• Task item: Scan the data for "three" and copy each matching line.

• Data extract:
★ ★ ★

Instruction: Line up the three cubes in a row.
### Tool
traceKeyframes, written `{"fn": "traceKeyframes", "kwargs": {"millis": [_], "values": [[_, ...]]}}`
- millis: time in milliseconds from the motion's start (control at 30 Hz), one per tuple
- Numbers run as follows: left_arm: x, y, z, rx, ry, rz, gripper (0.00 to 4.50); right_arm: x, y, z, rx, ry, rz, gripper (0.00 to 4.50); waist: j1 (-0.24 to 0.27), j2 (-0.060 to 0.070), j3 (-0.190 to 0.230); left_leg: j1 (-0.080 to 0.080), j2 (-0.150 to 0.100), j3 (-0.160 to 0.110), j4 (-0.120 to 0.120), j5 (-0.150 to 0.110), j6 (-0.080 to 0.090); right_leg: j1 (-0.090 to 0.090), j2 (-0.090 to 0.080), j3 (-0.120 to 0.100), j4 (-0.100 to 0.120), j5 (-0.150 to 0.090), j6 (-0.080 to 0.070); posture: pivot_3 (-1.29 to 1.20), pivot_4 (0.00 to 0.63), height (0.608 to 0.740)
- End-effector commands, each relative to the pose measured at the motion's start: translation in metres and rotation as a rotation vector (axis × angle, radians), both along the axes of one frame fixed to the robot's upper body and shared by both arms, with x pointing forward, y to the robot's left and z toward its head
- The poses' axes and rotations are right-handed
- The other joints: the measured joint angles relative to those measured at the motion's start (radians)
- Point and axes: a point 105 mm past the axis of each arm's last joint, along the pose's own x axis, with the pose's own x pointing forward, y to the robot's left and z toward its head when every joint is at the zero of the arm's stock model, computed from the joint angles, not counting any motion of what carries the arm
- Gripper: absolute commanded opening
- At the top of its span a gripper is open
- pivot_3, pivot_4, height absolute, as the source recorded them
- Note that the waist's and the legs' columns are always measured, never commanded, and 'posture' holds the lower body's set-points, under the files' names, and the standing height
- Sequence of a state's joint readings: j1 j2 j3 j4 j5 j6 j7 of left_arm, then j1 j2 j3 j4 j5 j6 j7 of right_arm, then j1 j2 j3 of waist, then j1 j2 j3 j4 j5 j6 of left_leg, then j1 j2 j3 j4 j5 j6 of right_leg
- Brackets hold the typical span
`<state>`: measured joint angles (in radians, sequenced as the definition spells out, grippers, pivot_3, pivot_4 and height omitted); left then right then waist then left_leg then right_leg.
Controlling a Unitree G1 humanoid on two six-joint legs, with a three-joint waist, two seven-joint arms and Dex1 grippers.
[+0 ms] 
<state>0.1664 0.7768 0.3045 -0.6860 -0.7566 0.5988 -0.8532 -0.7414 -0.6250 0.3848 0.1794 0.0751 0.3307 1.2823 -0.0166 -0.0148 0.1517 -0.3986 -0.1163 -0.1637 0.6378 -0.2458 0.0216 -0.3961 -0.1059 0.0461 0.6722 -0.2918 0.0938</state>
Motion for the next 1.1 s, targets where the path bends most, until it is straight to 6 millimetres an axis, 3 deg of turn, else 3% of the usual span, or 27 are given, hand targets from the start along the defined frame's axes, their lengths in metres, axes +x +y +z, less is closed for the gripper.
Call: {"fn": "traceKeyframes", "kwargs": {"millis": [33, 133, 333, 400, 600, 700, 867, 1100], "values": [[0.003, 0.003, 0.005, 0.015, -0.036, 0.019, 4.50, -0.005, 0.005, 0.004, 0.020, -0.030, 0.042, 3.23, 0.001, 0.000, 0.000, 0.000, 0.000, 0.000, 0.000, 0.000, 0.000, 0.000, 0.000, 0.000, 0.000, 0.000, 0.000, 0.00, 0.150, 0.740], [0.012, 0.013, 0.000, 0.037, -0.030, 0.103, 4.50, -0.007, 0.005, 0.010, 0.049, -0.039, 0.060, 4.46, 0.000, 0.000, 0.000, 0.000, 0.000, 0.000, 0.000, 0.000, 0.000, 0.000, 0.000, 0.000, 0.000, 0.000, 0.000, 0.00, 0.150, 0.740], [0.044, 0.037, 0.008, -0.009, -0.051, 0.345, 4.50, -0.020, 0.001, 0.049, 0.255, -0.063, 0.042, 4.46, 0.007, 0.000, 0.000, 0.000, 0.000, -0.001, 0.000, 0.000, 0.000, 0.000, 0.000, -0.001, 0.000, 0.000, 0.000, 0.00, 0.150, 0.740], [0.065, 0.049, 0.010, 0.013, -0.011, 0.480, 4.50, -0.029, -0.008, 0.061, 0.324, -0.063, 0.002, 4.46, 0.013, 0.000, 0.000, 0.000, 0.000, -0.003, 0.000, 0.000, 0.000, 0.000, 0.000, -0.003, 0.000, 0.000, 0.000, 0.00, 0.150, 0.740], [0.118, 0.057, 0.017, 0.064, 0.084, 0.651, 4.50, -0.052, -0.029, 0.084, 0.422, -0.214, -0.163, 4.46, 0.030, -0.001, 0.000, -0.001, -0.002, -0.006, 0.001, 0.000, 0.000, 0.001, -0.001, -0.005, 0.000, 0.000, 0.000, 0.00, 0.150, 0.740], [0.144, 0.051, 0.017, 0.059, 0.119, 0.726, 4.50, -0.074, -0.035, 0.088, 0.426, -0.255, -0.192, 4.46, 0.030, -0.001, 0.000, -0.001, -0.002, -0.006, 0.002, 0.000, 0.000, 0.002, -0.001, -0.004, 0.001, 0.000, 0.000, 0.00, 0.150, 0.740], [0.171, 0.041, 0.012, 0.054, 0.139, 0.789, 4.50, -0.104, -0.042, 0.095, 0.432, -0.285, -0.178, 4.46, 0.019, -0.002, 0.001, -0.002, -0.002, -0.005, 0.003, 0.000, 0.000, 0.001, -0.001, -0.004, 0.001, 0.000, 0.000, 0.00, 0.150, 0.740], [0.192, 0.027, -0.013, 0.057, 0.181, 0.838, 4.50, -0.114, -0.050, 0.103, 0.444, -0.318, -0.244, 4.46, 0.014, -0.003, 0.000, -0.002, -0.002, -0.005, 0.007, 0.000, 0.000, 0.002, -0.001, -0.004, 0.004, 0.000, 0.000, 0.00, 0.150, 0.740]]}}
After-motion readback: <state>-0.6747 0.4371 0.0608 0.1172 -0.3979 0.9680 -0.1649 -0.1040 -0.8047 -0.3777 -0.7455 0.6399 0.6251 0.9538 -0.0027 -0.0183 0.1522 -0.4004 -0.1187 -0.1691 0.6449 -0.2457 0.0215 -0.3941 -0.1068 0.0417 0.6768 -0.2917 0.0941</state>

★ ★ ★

• Task output:
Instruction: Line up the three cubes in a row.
Controlling a Unitree G1 humanoid on two six-joint legs, with a three-joint waist, two seven-joint arms and Dex1 grippers.

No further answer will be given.